At a waterfront in the Gandiol, the handful of fish Oumar catches will feed his family of seven. His hook meanders between plastic bags, rusty cans, and not far from a sewage outlet. Many fishermen along the Senegalese coastline take each day as it comes. Offshore, they face asymmetric competition with the massive industrialized fleets from Europe and Asia, which threaten to quickly extinguish a once vast resource.
Tourism is an alternative, but it is ruled by foreign capital, and foreign perceptions too. In contrast to its heavily affected neighbours, or even the U.S. and Europe, Senegal mastered the Ebola threat with aplomb. Its solitary case was quickly isolated, cured, and repatriated. Despite this success, the country was stigmatized and tourism and trade were heavily affected.
A social and political stability survives. In Dakar and elsewhere, this stability is palpable, audible, in the energy and manner with which people talk to each other, in the calmness of their gaze. But financial poverty has broad roots, internal and external. Colonialism turned into neo-colonialism. Abundant resources, like the fisheries that support hundreds of thousands of Senegalese, are preferentially leased to foreign investors. That cash rarely reaches affected communities. A tuna fishing agreement with the E.U. in May 2014 serves as recent example.
The afternoon dims and Oumar must do with the day’s catch. He hopes to sell one or two fish on the way home. As he walks back, he asks Amadou, his son, how school was today. Amadou says he lost his pen and needs a new one. His father gives him a look of irritation. School is important, he says, to escape the fate of a poor fisherman. Would that be enough? Seamanship experience can at least help prevent drowning when sailing to reach a financially better life.
Author’s note: the identities of those photographed were changed to protect their privacy (Felipe Monteverde)
Q&A with Felipe Monteverde
Photography is…
…the making of a memory. A memory in the sense that it can include sensations, feelings, and thoughts, and where the image is not necessarily the dominant facet. A photograph is the photographer’s at first but migrates to whomever observes it, becoming unique each time. It is a memory that roots a tree of memories.

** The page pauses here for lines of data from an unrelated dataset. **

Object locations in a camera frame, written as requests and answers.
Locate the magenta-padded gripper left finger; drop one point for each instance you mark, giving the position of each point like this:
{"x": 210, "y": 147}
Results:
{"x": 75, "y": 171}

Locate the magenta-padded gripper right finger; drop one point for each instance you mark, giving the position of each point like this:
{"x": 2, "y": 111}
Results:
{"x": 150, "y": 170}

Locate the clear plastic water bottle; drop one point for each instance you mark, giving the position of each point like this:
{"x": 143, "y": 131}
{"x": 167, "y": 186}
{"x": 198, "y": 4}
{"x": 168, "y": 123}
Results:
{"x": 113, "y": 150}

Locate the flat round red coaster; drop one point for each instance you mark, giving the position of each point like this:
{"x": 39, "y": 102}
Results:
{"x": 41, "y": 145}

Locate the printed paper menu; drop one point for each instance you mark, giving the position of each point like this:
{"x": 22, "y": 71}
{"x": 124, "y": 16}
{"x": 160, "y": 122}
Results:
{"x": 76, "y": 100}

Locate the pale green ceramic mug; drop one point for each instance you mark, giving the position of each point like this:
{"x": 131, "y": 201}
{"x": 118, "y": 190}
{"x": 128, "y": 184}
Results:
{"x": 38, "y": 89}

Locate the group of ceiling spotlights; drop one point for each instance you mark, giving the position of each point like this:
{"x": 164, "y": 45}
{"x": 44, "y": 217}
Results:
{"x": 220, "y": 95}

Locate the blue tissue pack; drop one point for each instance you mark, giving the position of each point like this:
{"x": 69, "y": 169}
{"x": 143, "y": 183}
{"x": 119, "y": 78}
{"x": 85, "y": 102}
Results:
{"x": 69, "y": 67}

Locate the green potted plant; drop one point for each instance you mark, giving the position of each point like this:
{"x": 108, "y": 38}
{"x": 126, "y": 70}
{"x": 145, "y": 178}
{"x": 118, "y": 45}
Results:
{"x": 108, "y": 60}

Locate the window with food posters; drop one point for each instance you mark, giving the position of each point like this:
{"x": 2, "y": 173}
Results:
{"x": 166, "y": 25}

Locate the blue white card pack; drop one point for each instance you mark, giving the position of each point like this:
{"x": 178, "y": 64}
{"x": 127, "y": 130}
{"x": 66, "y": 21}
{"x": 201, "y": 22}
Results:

I think we feel a deep connection to photography in part because we remember things as mental photographs. Movement seems also to be mostly remembered as successions of photographs, rather than as mental video. Mental photographs shape how we feel, sense and think. Over time, they can fuse, detach, and merge; they can also blur or fade. There is also the danger, or blessing, that an observed photograph replaces the mental photograph that is the existing memory of an experience.
Photography and writing…
…are like good friends, who can often be together, who can be more than the sum of their parts, but who also need, and enjoy, being by themselves.
When I am at an exposition, or with a photography book, I never know what to do first, observe the photo or read the accompanying text, if present. I tend to lean toward the photo first, but each option surely has a different outcome. I guess I will never experience the other.
Who left the biggest impression on you?
I am not sure, but when I was a child, a highlight of some family evenings was to look at slides from past holidays, mostly taken by my father, and projected on a wall of our house. This may have woken my taste for photography. Later, I remember being astonished by the photography in Stanley Kubrick’s films and realizing his images had a quality that was independent from the inherent motion and sound of the film. Others have surely also influenced how I envision photographs, including Magritte, Cartier-Bresson, Salgado.
Tell us a little about yourself
The majority of images I have taken have been not with a conventional camera, but with a microscope, as part of my biology work. Nevertheless, it was my interest in photography that drove me to microscopy, rather than the other way around.
Taking micrographs may be akin to studio work, where most conditions are controlled and the outcome can be somewhat predicted. This may be why, when I take my camera, I prefer the unpredictable, the surprising, the split-second situations of street and reportage photography.